====== INPUT DATA ======
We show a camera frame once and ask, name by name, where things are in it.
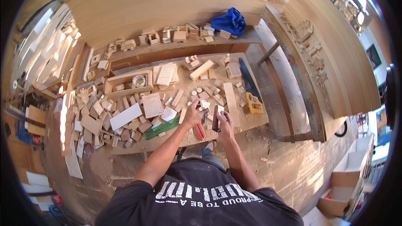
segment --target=man's right hand
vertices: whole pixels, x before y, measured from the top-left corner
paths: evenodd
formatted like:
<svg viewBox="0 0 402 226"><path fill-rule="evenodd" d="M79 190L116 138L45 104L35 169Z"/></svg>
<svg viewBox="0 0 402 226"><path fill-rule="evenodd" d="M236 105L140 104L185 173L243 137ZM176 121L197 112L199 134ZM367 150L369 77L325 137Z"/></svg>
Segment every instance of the man's right hand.
<svg viewBox="0 0 402 226"><path fill-rule="evenodd" d="M216 118L221 122L221 131L218 133L218 139L221 143L226 144L234 140L233 119L226 111L221 111L216 114Z"/></svg>

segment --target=wooden workbench
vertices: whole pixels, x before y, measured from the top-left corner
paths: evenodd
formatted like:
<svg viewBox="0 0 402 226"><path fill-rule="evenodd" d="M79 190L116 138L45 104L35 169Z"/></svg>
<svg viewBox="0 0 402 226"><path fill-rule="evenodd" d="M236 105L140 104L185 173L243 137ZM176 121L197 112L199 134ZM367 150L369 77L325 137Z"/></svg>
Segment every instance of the wooden workbench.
======
- ACTIVITY -
Find every line in the records that has the word "wooden". Then report the count alone.

- EXERCISE ANSWER -
2